Work order: In the data below, which lines contain "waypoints"? List them by copying each one.

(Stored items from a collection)

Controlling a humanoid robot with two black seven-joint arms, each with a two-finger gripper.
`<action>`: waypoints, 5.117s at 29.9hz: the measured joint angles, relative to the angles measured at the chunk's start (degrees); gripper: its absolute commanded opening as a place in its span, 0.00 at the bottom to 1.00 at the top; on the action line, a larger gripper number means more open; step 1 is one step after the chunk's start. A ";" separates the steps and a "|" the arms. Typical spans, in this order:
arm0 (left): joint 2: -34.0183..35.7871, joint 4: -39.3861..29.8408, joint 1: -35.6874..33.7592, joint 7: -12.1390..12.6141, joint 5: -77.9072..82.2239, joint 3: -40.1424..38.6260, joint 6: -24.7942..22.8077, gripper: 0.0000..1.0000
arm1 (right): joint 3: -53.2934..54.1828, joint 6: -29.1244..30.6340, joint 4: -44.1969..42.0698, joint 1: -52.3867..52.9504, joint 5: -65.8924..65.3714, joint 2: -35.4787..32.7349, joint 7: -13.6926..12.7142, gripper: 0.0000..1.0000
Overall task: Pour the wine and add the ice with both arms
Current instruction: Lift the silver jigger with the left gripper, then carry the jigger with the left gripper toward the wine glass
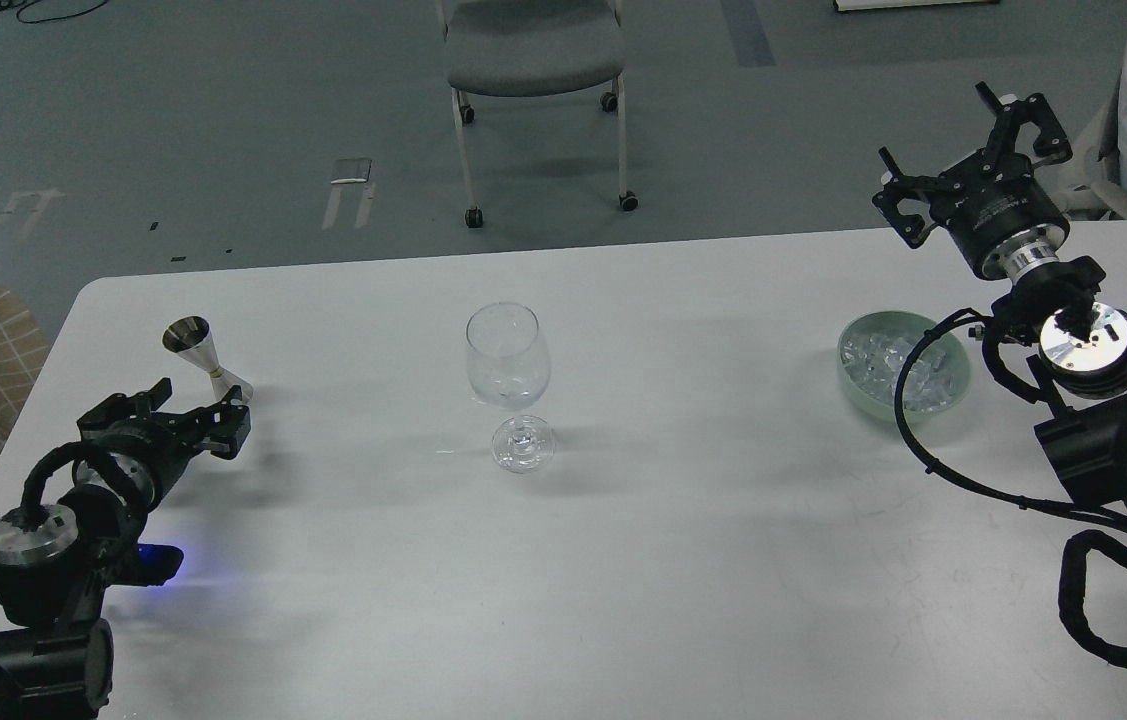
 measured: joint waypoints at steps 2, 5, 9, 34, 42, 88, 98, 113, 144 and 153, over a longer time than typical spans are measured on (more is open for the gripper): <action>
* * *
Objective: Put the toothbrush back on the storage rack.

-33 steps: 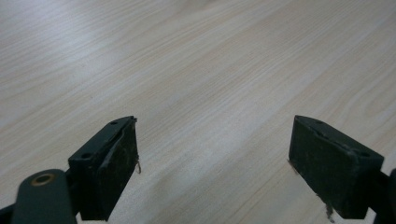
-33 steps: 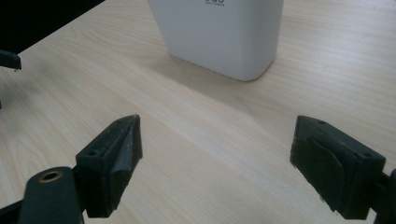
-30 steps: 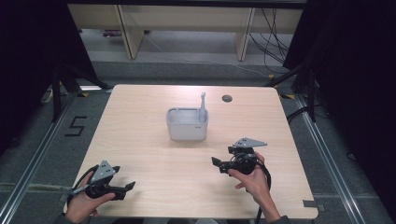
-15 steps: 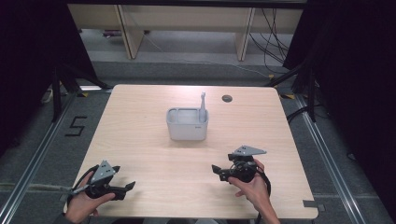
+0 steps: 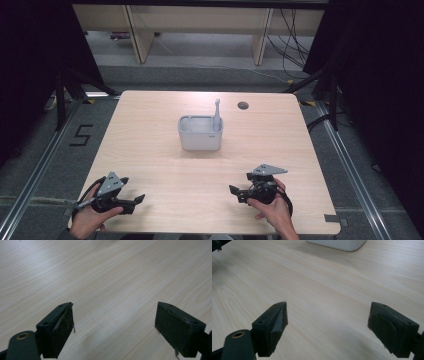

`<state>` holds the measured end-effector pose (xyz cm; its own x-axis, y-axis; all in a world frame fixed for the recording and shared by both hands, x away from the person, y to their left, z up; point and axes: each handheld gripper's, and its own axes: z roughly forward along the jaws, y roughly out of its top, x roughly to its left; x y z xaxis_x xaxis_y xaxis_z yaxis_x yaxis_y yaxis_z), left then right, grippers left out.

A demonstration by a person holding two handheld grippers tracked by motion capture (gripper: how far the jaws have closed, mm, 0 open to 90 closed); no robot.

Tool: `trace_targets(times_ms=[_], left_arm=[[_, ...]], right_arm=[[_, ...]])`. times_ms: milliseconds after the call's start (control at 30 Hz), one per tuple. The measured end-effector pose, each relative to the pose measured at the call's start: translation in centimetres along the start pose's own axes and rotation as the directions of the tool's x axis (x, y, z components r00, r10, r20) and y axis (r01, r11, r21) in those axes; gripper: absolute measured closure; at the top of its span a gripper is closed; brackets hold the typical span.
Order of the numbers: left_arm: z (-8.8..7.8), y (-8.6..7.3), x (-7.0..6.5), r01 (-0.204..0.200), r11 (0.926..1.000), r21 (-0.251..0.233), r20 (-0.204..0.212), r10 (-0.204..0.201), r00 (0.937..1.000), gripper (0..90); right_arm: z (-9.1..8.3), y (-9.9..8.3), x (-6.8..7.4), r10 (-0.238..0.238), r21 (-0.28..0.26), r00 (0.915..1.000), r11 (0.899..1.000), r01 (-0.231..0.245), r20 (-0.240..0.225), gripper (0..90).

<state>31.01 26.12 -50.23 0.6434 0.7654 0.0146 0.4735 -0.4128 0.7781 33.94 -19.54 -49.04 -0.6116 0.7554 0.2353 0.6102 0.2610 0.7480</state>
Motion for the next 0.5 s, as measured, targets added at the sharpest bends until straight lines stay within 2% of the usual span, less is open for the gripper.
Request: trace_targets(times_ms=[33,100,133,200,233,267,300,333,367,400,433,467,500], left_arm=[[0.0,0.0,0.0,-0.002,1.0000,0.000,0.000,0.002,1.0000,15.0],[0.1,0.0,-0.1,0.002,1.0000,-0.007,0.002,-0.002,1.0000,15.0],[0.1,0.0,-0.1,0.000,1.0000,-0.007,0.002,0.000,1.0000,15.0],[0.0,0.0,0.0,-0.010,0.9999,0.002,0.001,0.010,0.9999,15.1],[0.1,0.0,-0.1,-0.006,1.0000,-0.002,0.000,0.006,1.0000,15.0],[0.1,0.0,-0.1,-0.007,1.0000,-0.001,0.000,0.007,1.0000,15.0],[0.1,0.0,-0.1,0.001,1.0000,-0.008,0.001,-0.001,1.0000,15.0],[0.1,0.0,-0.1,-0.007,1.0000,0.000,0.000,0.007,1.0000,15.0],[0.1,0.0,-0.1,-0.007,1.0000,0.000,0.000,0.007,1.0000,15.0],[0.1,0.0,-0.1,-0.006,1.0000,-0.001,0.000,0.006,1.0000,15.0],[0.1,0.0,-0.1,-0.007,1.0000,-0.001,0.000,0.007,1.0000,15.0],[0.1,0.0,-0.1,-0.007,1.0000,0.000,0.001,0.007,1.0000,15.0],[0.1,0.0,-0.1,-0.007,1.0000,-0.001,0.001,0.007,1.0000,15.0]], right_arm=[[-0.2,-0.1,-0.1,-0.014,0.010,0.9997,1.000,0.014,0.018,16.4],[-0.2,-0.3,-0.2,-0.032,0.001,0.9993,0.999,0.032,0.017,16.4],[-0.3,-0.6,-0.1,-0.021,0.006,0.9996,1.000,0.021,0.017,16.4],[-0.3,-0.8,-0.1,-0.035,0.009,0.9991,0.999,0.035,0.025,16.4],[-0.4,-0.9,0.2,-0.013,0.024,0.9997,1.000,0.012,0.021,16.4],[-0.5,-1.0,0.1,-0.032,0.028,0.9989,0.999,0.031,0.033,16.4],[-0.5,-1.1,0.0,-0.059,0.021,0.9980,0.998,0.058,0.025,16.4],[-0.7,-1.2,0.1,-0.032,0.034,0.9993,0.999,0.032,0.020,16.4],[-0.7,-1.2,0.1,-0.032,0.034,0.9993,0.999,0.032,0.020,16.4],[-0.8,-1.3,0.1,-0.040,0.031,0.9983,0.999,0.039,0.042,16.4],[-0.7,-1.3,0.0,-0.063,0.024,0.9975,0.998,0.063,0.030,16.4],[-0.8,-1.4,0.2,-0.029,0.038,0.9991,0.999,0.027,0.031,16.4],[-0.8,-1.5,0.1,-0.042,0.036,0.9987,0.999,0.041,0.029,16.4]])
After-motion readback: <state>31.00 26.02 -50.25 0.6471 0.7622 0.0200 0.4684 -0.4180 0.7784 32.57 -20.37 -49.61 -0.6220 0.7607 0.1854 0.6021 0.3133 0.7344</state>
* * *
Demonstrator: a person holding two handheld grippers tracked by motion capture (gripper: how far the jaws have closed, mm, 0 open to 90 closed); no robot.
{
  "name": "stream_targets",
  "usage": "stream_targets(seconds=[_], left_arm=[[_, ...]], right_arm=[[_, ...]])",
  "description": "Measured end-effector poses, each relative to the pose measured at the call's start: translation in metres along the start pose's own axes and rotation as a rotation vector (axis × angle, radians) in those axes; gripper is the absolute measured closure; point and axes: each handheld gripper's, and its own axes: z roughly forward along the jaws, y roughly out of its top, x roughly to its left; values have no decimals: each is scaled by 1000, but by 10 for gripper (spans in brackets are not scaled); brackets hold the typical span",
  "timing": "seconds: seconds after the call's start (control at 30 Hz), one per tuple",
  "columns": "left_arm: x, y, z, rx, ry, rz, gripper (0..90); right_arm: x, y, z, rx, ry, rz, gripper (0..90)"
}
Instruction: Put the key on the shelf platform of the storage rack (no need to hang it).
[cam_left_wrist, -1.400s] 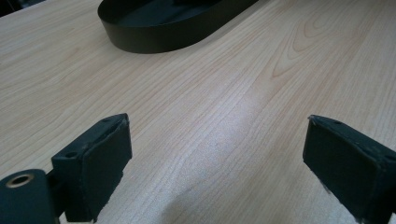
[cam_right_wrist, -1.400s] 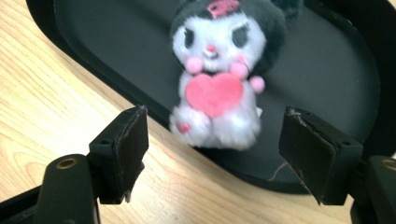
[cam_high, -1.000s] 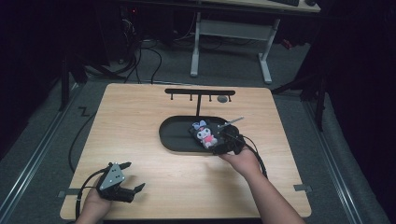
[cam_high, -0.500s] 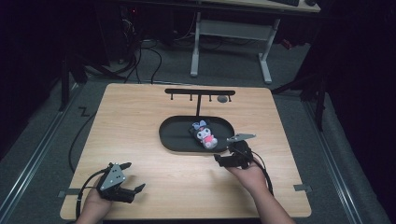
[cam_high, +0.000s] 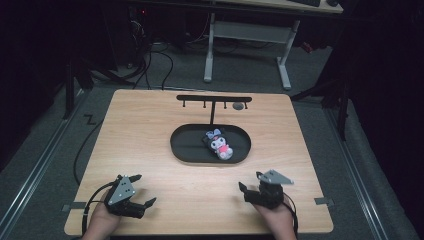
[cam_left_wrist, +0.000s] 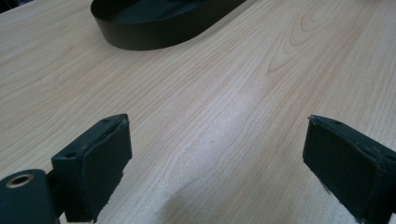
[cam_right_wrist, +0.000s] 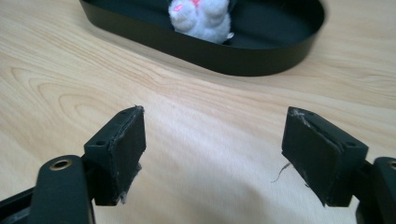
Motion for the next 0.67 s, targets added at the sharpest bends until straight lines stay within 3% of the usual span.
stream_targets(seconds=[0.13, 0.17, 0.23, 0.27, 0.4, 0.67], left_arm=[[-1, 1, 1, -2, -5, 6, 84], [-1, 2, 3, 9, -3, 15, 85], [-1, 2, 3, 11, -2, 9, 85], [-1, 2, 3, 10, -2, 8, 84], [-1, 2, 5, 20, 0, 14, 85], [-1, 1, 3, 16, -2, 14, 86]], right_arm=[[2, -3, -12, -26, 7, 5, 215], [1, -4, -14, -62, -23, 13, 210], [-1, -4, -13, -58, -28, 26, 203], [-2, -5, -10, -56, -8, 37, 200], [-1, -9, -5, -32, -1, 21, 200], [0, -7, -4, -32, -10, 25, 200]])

Written solution:
`<action>`: waypoints, 5.117s at 29.9hz: the measured joint angles, relative to the angles measured at the chunk's start (degrees); gripper: its absolute commanded opening as a place in its span, 0.00 at the bottom to 1.00 at the top; on the action line, a larger gripper number means more open; step 1 is one step after the chunk's start. A ";" separates the steps and a "|" the arms. Typical spans, in this order:
 measured: joint waypoints at steps 2, 5, 9, 34, 42, 88, 98, 113, 144 and 153, over a longer time than typical spans are measured on (more is open for the gripper): <action>

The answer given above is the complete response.